- _Description of the task_:
Among the entries that follow, the required portion opens with the line containing "Room frame (metres): origin" and closes with the line containing "In picture 2 the". Give that portion again exactly, and nothing else.

── Data provided ──

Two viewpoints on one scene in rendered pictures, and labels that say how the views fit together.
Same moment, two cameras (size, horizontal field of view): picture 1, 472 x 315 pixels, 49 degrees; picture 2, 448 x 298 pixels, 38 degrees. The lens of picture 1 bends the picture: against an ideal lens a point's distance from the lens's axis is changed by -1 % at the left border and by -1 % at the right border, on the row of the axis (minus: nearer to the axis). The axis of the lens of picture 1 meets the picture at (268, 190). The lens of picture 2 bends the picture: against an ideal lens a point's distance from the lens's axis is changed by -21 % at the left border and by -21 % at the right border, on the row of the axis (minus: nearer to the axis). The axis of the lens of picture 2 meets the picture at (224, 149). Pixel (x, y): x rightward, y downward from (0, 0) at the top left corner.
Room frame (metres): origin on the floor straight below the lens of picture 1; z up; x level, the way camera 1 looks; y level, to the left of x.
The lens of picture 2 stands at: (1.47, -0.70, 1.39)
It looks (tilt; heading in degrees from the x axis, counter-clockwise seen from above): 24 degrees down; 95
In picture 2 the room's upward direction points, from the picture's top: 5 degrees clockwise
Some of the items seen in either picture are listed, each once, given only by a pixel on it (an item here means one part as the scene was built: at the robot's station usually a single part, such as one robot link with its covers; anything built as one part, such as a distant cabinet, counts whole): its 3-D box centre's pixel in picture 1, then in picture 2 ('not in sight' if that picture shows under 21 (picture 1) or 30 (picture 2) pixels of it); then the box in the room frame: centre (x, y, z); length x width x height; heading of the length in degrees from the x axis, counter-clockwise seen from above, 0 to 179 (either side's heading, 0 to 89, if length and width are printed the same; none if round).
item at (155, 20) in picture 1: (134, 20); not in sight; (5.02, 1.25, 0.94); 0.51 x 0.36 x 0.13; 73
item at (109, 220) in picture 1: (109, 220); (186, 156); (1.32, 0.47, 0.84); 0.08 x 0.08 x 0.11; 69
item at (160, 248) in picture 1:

───

- _Finished exercise_:
Room frame (metres): origin on the floor straight below the lens of picture 1; z up; x level, the way camera 1 looks; y level, to the left of x.
The lens of picture 2 stands at: (1.47, -0.70, 1.39)
It looks (tilt; heading in degrees from the x axis, counter-clockwise seen from above): 24 degrees down; 95
In picture 2 the room's upward direction points, from the picture's top: 5 degrees clockwise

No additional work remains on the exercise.